Nach Verdünnung: Die chemische und physikalische Stabilität der verdünnten Infusionslösung wurde für 24 Stunden bei 2 °C bis 8 °C nachgewiesen. Aus mikrobiologischer Sicht sollte das Präparat sofort verwendet werden. Wenn es nicht sofort eingesetzt wird, ist der Anwender für die Dauer und die Bedingungen der Aufbewahrung verantwortlich. Sofern die Verdünnung nicht unter kontrollierten und validierten aseptischen Bedingungen erfolgt, ist diese nicht länger als 24 Stunden bei 2 °C bis 8 °C aufzubewahren.
Hinweise für die Handhabung
Hinweise zur Verdünnung von Filgrastim-Teva zur Infusion
Filgrastim-Teva kann bei Bedarf mit 5%iger Glukoselösung für Injektionszwecke verdünnt werden. Aus der verdünnten Lösung heraus kann Filgrastim an Glas oder Kunststoffe adsorbiert werden. Nach vorschriftsmässiger Verdünnung zur Infusion ist die Lösung jedoch kompatibel zu Polypropylen.
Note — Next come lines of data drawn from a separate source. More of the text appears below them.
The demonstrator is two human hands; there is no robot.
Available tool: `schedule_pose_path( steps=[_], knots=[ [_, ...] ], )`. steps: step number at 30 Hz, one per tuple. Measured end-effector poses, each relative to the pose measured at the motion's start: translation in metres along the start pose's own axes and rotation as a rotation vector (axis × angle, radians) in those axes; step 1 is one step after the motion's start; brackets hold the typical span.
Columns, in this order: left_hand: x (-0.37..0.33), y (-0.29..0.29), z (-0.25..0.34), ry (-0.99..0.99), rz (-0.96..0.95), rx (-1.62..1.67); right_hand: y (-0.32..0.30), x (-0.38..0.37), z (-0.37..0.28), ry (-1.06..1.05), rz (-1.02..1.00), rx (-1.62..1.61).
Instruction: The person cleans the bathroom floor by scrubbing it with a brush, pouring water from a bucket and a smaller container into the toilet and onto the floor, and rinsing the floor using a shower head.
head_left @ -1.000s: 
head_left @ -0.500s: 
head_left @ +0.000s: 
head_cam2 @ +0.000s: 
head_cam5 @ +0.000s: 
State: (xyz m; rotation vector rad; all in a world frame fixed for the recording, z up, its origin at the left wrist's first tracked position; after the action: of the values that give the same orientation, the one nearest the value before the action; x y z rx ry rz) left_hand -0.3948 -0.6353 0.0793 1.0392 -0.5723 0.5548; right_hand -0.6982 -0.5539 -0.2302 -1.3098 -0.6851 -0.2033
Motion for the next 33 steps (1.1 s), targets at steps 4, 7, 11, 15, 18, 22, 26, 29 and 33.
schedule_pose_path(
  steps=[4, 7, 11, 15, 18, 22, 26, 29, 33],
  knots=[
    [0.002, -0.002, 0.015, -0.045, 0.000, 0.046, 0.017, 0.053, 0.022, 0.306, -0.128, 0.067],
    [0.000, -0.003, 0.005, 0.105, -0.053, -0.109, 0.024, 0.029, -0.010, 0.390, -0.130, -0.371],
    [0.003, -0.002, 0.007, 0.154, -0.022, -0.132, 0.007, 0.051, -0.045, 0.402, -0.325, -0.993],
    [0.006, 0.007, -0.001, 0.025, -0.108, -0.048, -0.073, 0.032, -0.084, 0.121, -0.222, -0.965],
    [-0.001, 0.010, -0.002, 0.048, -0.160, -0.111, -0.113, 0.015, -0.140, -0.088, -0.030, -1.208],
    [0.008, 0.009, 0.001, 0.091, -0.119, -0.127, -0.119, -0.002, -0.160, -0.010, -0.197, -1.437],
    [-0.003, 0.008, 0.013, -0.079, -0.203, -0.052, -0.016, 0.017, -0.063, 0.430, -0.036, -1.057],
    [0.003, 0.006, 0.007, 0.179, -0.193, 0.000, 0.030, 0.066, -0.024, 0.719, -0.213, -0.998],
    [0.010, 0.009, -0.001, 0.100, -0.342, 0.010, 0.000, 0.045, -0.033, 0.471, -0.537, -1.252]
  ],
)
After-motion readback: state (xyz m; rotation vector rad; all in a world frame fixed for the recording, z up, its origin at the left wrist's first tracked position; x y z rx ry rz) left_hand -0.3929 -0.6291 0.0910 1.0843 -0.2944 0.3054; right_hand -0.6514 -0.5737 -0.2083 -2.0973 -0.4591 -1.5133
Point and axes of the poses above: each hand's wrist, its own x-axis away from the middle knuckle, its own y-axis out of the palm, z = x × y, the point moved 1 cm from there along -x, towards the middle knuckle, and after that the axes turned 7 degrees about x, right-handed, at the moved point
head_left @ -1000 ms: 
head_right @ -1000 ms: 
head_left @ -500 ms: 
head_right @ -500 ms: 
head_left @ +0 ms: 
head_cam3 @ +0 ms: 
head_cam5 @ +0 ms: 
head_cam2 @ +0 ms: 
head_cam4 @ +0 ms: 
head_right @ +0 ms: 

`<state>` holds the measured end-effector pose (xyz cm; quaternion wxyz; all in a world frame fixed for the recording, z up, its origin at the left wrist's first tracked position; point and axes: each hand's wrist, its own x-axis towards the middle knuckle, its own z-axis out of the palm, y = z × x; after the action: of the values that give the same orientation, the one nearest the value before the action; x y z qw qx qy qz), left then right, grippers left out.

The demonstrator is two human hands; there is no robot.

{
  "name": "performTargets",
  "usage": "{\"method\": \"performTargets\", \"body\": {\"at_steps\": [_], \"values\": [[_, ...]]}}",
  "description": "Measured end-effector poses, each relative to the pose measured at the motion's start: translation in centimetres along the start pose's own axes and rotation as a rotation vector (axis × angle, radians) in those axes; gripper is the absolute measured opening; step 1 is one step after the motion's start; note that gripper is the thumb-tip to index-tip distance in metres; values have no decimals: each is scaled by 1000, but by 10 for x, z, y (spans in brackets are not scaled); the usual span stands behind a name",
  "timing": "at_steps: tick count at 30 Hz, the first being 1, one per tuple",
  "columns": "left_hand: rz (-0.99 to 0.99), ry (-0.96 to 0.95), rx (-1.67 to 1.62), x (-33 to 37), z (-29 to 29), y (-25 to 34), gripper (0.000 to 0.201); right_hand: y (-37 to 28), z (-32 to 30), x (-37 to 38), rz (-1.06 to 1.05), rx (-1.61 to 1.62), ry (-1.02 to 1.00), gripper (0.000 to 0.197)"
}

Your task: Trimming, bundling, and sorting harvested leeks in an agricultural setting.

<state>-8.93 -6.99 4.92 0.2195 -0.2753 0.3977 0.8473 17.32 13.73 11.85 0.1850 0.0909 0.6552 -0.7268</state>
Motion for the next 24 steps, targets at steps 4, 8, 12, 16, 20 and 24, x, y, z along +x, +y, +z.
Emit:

Beträgt die Konzentration von Filgrastim nach Verdünnung weniger als 1,5 Mio.E. (15 µg) pro ml Infusionslösung, so sollte Humanalbumin (Endkonzentration 2 mg Albumin/ml Infusionslösung) zugesetzt werden.
Verdünnungsbeispiel: Beträgt das angestrebte Volumen der verdünnten Lösung 20 ml, der Gehalt an Filgrastim darin aber weniger als 30 Mio.E. (300 µg), so sollten 0,2 ml einer 20%igen Humanalbuminlösung zugesetzt werden.
Filgrastim-Teva sollte jedoch keinesfalls Fall auf eine Konzentration unter 0,2 Mio.E. (2 µg) pro ml Infusionslösung verdünnt werden.
Verwendung der Fertigspritze mit Nadelschutzsystem
Das Nadelschutzsystem bedeckt die Nadel nach der Injektion, um Nadelstichverletzungen vorzubeugen. Die normale Bedienung der Spritze wird hierdurch nicht beeinträchtigt. Den Kolben langsam und gleichmässig herabdrücken, bis die gesamte Dosis gegeben worden ist und der Kolben nicht weiter herabgedrückt werden kann. Spritze mit weiterhin gedrücktem Kolben herausziehen. Das Nadelschutzsystem bedeckt die Nadel, wenn der Kolben losgelassen wird.